"The act of reading leaves no physical mark," remarked Ann Hamilton, who presented the keynote lecture at the College Book Art Association conference at Indiana University, Bloomington. We sat in a deep hall with a tall ceiling and took notes. She stood high up on a stage near a screen. "And what happens when we read?" she asked. We become submerged. "Can you fall into reading without falling into words?"And so she showed us slides of how she reads, the marks she makes in the books, how she uses a different color to underline and circle every time she reads, how eventually, the text takes on symbols and visual patterns. Reading, to her, becomes "an act of drawing."
Through this marking, the trace of the reader is left in the book, the book becomes a landscape that the reader explores. Her books, her landscapes, are not small and intimate, however, they are monumental installations. One is the "Floor of Babel," the threshold to the Seattle Public Library. The low-relief letters in the wood floor spell out the first lines of books in different languages that are in the library's foreign books collection. A similar concept was used in her latest project "Verse" at the William Oxley Thompson Memorial Library, Ohio State University, but with cork floors. The reader feels the words first in the soles of her feet. (I imagine that the soles/souls connection is completely intentional.) Through the feet, from the edges of the body, from the experience, the information goes inward. Eventually, the marks of the reader, the library visitor, will draw on the floor and wear it down. As the words become erased, all the readers will be documented. An exchange.

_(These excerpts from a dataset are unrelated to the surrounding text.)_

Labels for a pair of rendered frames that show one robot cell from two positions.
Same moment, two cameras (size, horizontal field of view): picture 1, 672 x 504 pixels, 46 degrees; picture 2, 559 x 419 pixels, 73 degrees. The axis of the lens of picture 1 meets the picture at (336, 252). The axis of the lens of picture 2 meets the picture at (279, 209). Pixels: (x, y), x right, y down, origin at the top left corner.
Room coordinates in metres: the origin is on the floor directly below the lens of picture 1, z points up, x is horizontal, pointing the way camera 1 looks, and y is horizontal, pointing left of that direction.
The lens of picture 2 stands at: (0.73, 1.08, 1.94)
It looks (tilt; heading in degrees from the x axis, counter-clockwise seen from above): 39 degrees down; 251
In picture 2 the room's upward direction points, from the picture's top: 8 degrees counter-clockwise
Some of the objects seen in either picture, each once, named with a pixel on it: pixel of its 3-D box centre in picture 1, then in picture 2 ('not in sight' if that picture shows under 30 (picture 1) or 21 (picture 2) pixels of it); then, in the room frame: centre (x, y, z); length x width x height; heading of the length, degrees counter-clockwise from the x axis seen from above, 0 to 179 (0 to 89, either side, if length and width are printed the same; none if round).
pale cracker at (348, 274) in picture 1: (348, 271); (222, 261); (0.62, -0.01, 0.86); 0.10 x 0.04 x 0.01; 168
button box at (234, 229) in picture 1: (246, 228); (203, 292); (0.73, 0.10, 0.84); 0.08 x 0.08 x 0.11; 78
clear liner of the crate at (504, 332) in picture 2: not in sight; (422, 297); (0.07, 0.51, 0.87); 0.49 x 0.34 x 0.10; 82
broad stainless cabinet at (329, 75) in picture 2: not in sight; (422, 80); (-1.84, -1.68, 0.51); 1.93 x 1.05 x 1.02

She wants to confirm the inside and the outside and the exchange between them, she says. She looks at edges, the mouth open and closed. The word "reciprocity" tumbles out. In the past she has put a small camera in her mouth and taken close-up pictures of people with her mouth wide open. Gaze meeting gaze. Reciprocal gaze. "The mouth is the first site of an installation," she says. It is an empty cavity waiting to be filled. With a camera. With words. With song. In one short video, it is filled with smooth stones, blocking language.
In another piece, there is no language but there is potential for it. Can architecture be a throat? For her piece "The Tower," she designed a cement tower with double spiral staircases and variously sized windows, but no door. The visitors must enter via a horizontal window, a portal awkward to enter, but large enough to slip through. The acoustics make the inside ring with sound, which surrounds the callers. The sound emanates from them and then revolves around them. Inside and outside merge again, and again leave no physical mark.
These are only a few examples, and I hope I've got them right. Her vision is clear. Her work is, to use her own words out of context, "connected, but not connected." She continues to explore the concepts that fascinate her. And her excitement for that exploration is both captivating and inspiring.
Ann Hamilton is Professor of Art at Ohio State University and was awarded a MacArthur fellowship in 1993.